Written in yellow on the side of a green painted van is the phrase “Girl Power.” Perrie, wearing a crocheted bralette and bay brown high-waisted shorts with multi-colored fringed belt, sits in the trunk. Flowers, bubbled and wide in the 60s motif, decorate the van.

Standing in the street, Leigh-Anne folds her arms across her chest, wearing a shredded denim top, white shorts and magenta boots.

Behind the velvet rope of a gay bar, Jesy hangs out with three drag queens – Courtney Act, Alaska Thunderfuck 5000 and Willam as they wait in line to get inside.

Jesy, leans against a motorcycle, wearing a black leather bodysuit and fishnets and boots. A woman rides by in a motorcycle. Another woman, wearing a black leather bra over a mesh shirt looks on from her apartment building.

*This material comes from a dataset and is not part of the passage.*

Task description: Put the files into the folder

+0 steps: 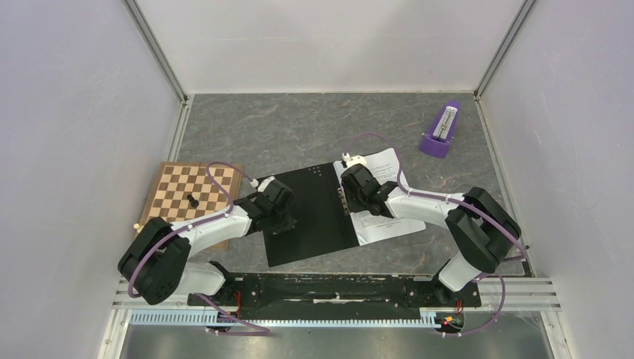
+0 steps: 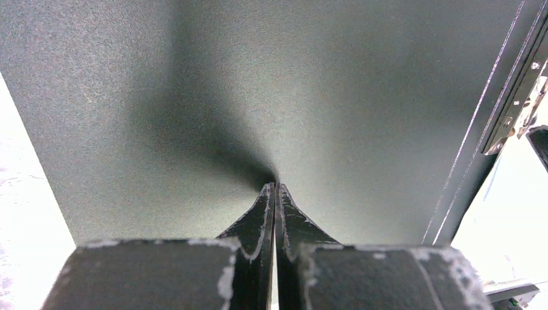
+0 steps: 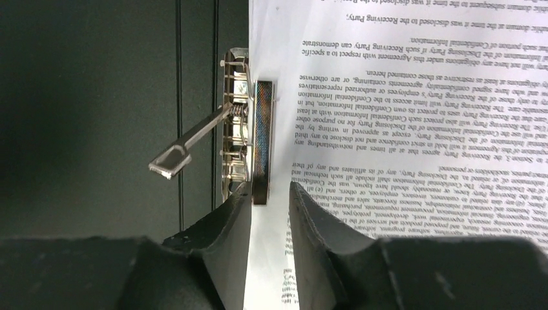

Perrie dances by the van as several young women lean against it. Leigh-Anne walks her dog down the sidewalk. Jesy sticks her finger in her mouth and beckons for someone to come over. Jesy winks, her eye sparkling.

Leigh-Anne whips her braids back and forth. Then, she struts down the sidewalk with her friends and bobs her head.

Leigh-Anne, Jesy, Perrie and Jade walk in the center of the street. From each section, the people begin to walk towards the middle. People hold up signs stating love and girl power.

At the teal lit barbershop, Stormzy, a hair stylist shaves the back of his head. One of the stylists writes “Power” in red lipstick on one of the mirrors. Stormzy leans against one of the stations. Another stylist calls someone on the phone.

On the street, the young women of Little Mix walk with their mothers as the crowd continues to march behind them. Then, Jesy, Leigh-Anne, Perrie and Jade each have another turn, dancing in their own areas.

Rating: 3.5/5

Strong women are usually dismissed as bitches and condescended to by their peers. They get bullied for voicing their opinions and get passed over due to people being intimidated by their intelligence. Little Mix wants to little girls to emulate the strong women. However, not all personas are effective.

It’s Jade who makes the most powerful statement. She is vocal for her support for the LBTQ community and believes that being a drag queen is a form of expression. For her, they are human and are entitled to the same rights she takes for granted. Socially aware and smart, Jade lets her cause speak for her rather than her body.

As a robust biker woman, Jesy is a proven leader who won’t back down for anyone. She can drink and ride as hard as the men. Jesy knows what she wants and goes after it. Due to her taste in leather, she has been called a slut and has been told she was asking for it after she turning sexual advances. She confronts the women judging her, stating that rape is about power and control, not about clothing.

Perrie follows politics and helps coordinate marches in her area. As a hippie, she symbolizes the resistance, which is currently going in the United States. She calls her senators and attends local meetings. She stood outside a townhall meeting with a senator, afraid to show his face, and demanded answers.

Leigh-Anne’s persona, though, is unclear, Perhaps she represents creativity. However, it’s a stretch. Whereas, each young woman has a dominating presence, Leigh-Anne struggles. She could be a fashion designer and CEO of her own company. But she seems to be a stereotype of the young, fashionable woman who lives beyond her means to stay in style.